Over the course of the film, we get physically and emotionally close to this trio. The camera caresses their bodies, observes them in the most private of moments, and yet a certain distance remains, between us and the characters as much as the characters and each other. We are to understand that all three are desperately lonely, but we only get glimpses of their desires that might provide some form of escape.

What, then, to make of the film’s final scene? Mei-mei, who has left the apartment after sleeping with Ah-jung again, makes her way through Da’an Park. The choice of location is a loaded one: the park was built in 1994 after the controversial eviction of 12,000 squatters from an informal settlement on the site, and is thus emblematic of Taipei’s gentrification.

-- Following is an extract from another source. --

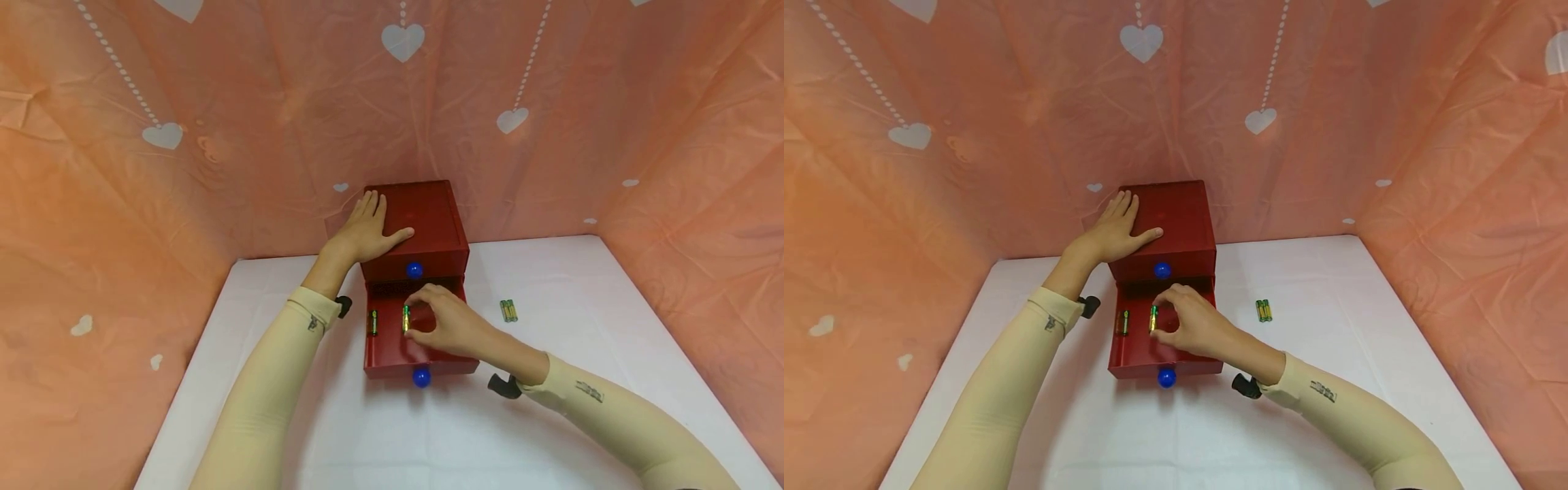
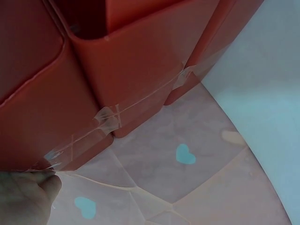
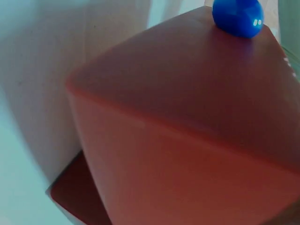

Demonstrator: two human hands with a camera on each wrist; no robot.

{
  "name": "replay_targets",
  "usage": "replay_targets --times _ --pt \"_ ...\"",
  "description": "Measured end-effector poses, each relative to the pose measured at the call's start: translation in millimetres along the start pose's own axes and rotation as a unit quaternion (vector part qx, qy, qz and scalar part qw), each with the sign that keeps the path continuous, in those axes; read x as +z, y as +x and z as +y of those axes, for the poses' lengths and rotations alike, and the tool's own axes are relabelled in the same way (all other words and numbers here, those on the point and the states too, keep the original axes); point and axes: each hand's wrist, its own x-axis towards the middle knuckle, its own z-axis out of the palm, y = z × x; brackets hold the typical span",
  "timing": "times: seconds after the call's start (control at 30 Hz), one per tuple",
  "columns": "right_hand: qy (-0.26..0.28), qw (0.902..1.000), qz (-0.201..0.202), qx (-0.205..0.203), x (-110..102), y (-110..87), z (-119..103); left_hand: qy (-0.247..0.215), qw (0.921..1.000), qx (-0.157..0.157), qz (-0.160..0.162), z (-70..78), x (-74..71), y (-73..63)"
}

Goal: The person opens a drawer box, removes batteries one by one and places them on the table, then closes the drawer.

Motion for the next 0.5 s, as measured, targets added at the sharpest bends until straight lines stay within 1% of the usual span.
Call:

Still-incomplete at the time of filming, the scarred, purgatorial wasteland Mei-Mei wanders through can’t help but feel like the logic of the spectral, liminal apartment — pristine but characterless, a space defined by its absences and the connections it fails to facilitate — infecting the city at large.

Mei-mei takes a seat on a bench and, in an unbroken take lasting over five minutes, begins to cry. Weep, really, almost uncontrollably. After a while she stops crying, composes herself, lights a cigarette. But then she cries some more. It’s here the film ends, and it’s hard to know what to make of the scene. A welcome moment of catharsis? A sign of more misery to come? Either way, it’s a difficult scene to watch, in part because its length makes us acutely aware we’re watching, but asks us to surrender ourselves to the shot’s raw emotional power anyway. It’s a risky filmmaking gamble by Tsai, one that pays off as spectacularly as the film’s many other indelible moments.